Ronstadt then focused on her family and food as a way of remembering her roots. As a child born in a family of Mexican-European descent, they would often host large, all-day picnics near their home in Tucson. She recalled:

“That was one of my favorite things to do. Somebody finds a good site on somebody’s ranch or out in the country somewhere. And you make a mesquite fire and put a grill on it.

“And there’s a conversation that goes on and — cracks about the food. And then somebody gets out a guitar. And you start playing a little bit. Pretty soon, they’re singing a song we know, and everybody starts to harmonize. And it’s not a performance. It’s not like being onstage. It’s just being there in the room or … under the trees with good food and good friends.”

Not known to many, she is the granddaughter of the man who invented the electric stove. Yet, Ronstadt has never been much of a cook. That’s when Ronstadt came up with the idea to create a cookbook, her children jokingly said that “It will have four pages: P, B, and J,” only.

Her latest book, Feels Like Home: A Song for the Sonoran Borderlands, is not much of a cookbook, but more of a memoir with 20 recipes folded in. Mostly filled with dishes Ronstadt recalled from her upbringing in Tucson and some recipes with a Sonoran style.
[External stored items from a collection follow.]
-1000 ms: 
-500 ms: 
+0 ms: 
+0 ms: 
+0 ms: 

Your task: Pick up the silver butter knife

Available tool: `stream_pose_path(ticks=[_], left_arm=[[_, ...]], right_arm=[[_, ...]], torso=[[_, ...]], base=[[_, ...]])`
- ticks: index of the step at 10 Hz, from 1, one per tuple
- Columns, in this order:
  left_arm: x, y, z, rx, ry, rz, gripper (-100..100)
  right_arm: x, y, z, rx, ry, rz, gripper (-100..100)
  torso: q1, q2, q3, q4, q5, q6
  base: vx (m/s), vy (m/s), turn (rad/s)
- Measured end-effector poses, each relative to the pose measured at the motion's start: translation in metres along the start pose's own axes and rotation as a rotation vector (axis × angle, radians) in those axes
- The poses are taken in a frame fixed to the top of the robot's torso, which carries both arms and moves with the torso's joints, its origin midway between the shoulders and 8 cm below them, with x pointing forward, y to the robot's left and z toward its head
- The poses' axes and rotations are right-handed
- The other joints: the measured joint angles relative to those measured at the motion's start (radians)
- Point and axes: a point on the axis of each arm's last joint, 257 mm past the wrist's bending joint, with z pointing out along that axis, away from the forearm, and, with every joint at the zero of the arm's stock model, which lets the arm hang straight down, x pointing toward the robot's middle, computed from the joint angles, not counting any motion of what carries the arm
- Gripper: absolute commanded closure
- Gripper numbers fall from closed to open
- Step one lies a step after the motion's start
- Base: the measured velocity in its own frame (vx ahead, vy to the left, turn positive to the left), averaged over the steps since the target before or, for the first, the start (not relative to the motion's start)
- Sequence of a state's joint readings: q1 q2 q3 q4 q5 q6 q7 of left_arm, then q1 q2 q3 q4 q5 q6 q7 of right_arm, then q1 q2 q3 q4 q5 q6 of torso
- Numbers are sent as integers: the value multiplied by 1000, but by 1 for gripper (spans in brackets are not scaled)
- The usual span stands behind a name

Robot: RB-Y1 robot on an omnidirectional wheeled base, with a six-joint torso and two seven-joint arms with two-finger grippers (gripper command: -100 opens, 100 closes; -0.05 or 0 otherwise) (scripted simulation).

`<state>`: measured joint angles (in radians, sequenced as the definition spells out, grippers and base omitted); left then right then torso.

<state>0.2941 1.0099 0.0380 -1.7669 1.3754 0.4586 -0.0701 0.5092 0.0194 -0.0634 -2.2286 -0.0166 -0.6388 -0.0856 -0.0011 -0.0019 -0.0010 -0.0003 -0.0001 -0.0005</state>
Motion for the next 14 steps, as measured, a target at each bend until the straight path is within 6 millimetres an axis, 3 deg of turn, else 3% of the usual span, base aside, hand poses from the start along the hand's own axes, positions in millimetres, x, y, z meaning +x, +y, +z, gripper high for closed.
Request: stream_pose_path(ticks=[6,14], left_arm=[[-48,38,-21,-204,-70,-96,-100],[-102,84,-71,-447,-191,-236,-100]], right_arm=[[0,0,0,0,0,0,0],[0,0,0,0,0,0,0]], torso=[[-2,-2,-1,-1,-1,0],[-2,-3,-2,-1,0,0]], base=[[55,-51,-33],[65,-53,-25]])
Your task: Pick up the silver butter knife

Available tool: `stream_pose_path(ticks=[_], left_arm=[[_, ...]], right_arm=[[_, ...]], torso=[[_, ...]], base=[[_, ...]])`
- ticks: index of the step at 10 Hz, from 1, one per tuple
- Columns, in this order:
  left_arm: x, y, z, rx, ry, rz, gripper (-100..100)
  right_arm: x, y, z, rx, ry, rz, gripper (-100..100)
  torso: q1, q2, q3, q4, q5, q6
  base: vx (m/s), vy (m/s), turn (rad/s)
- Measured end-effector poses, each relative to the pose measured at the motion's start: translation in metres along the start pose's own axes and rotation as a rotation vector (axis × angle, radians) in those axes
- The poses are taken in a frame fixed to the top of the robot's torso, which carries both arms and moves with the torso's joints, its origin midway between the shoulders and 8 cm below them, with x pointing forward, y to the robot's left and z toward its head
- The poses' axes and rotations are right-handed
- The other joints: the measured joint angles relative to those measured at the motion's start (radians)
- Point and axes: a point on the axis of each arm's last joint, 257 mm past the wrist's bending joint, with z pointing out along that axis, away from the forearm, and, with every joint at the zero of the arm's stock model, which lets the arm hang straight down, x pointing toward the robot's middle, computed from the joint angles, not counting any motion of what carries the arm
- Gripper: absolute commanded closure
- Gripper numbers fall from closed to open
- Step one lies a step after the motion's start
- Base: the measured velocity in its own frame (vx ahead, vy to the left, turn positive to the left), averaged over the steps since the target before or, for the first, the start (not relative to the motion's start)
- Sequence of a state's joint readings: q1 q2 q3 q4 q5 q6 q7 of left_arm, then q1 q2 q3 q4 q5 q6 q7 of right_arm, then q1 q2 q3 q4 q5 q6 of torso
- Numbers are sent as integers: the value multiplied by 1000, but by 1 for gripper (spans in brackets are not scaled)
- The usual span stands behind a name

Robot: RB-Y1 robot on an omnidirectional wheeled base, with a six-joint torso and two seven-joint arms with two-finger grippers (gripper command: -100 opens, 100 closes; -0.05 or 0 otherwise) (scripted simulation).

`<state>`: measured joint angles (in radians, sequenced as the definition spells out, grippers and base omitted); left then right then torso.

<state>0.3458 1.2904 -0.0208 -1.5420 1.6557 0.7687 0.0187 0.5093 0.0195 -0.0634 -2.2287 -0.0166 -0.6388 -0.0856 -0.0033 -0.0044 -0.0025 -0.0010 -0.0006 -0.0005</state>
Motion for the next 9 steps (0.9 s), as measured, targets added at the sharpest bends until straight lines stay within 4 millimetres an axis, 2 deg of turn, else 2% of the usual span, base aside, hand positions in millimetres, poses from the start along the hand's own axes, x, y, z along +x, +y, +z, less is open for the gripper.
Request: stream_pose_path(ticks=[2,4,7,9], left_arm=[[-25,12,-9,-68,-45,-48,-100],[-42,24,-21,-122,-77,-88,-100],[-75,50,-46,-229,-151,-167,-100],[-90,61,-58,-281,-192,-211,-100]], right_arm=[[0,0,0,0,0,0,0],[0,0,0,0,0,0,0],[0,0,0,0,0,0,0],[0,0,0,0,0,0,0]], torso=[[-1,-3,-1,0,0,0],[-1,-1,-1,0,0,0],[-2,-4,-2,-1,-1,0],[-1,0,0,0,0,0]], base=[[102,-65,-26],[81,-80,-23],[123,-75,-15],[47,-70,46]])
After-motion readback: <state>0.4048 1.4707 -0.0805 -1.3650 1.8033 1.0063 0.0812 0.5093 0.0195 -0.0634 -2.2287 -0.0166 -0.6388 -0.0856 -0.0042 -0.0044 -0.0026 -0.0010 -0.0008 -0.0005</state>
At first, the book was intended to be a collaborative project with Ronstadt’s friend CC Goldwater, who had a famous chili recipe and was the granddaughter of U.S. Senator Barry Goldwater. Also, a prominent local Arizonan couple, Bill and Athena Steen was also invited into the project, too.

However, things became too complicated which is why Ronstadt’s life and recipes became the focus of the book. The co-writer of the book, Lawrence Downes, described it as “a road trip with Linda Ronstadt through the part of the world where she is from and loves the most.”